En pleine année 1968 , soutenu par l’hebdomadaire Témoignage Chrétien, il prêche un carême sur le thème “Évangile et Révolution”, hors église, dans la salle des meetings de la Mutualité à Paris. C’est “l’affaire Cardonnel”. Il est interdit de parole et d’écriture hors des revues très spécialisées en théologie. Pour parler il lui faut l’accord de l’évêque du diocèse. Un mouvement d’opinion en sa faveur se manifeste au Brésil et en Europe, qui intervient auprès de Rome, du maître de l’Ordre, des évêques français. L’ordre des franciscains le soutient, avec la revue “Frères des hommes”. Il sort de cette épreuve en homme libéré. Il publie Dieu est mort en Jésus-Christ sans autorisation de ses supérieurs, comme tout écrivain.
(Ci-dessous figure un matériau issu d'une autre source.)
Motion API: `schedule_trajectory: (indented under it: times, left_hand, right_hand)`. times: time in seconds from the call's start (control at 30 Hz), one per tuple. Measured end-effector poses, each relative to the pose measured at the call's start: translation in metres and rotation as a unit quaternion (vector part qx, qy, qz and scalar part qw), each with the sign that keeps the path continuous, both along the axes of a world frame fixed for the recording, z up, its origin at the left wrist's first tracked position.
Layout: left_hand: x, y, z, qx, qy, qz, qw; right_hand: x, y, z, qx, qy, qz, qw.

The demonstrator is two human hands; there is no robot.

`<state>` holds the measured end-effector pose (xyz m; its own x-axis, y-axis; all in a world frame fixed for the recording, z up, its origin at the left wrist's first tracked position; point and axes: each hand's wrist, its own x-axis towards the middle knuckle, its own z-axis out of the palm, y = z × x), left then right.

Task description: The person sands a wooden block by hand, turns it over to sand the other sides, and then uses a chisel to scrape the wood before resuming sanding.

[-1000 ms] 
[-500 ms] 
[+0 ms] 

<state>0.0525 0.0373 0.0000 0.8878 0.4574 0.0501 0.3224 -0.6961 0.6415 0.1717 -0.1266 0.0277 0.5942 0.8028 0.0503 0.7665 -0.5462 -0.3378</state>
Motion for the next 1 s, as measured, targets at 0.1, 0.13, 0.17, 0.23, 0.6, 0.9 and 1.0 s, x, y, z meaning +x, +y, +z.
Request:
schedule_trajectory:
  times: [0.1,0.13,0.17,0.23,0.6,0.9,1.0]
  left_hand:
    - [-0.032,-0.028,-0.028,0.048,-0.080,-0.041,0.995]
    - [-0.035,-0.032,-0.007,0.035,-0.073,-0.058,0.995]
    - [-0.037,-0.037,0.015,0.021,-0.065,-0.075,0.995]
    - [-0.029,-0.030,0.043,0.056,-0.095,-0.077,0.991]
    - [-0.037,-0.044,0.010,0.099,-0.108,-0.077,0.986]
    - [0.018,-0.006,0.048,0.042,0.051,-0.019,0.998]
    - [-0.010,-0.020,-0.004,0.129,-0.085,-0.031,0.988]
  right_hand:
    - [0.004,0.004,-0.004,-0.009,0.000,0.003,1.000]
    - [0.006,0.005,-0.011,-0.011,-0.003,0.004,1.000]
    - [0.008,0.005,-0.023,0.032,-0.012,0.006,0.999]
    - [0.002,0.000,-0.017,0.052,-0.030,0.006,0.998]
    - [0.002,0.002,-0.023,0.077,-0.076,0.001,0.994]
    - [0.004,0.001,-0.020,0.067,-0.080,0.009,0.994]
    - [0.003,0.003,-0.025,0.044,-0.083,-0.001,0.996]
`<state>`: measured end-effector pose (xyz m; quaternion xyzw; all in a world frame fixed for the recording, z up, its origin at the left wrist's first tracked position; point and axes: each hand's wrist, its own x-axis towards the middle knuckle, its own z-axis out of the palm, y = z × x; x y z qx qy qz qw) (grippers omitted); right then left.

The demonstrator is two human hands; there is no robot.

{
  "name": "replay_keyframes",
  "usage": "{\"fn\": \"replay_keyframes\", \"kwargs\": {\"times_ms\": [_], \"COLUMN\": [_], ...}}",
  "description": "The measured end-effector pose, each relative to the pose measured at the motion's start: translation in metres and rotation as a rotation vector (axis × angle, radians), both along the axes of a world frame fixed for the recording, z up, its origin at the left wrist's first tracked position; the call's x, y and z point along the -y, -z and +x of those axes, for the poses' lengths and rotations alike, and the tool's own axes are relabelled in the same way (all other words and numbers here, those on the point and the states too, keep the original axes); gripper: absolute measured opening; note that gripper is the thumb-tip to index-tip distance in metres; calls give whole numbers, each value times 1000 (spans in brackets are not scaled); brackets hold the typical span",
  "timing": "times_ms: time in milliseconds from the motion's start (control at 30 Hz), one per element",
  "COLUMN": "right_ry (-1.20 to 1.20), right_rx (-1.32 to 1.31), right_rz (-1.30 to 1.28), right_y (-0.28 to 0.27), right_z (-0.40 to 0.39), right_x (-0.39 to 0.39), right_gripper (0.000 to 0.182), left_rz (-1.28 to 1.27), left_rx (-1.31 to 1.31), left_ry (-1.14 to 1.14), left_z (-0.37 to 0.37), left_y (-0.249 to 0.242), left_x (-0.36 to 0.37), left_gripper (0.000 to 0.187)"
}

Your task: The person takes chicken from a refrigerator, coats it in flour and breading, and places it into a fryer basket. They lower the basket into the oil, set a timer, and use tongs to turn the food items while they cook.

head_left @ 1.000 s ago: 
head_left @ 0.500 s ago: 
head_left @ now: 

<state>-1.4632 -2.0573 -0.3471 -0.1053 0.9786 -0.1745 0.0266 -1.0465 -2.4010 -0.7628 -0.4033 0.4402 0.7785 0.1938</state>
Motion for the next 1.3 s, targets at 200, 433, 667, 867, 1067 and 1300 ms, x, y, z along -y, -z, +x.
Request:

Mais l’homme aime respirer au plein vent du monde. Il est au Portugal en 1975, pendant la Révolution des oeillets. En 1979, il effectue son premier séjour à l’Ile de la Réunion, où il dénonce la tricherie électorale. Il fait ensuite de nombreux voyages d’études : en Chine, en Russie, an Albanie, en Irlande, en Pologne, au Canada, en Suède, en Afrique du Nord, au Nicaragua, en Thaïlande, en Suisse, en Italie, en Allemagne, en Belgique, en Espagne, en Israël, en Éthiopie au moment de la famine, en Yougoslavie pendant la guerre…
Appelé à témoigner, il entame en 1981 un carême de jeûne pour la faim dans le monde, dans le cadre de l’association Survie. Après un voyage au Brésil, il partagera son temps entre l’Ile de la Réunion et la métropole. En 2002, Jean Cardonnel était parti se reposer à la Réunion, une habitude prise dans cette île où il avait fait scandale en célébrant une messe dans l’ancien cimetière des esclaves. A son retour, le couvent avait vidé sa chambre en l’envoyant demander asile chez les religieuses de l’Ange gardien à Quillan (Aude), où sont accueillis des enfants maltraités.
Le prêtre estimait alors avoir payé le prix de sa “libre parole” tandis que le couvent niait l’avoir mis à la porte, évoquant un départ volontaire.
Trois ans plus tard, Jean Cardonnel avait stigmatisé une “homosexualisation croissante” de l’Eglise en lui reprochant d’avoir fait de la femme “l’incarnation du démon“, dans un livre brûlot intitulé “Verbe incarné contre sexe tout puissant“. Le couvent de Montpellier avait déploré “délire” et “mensonges”.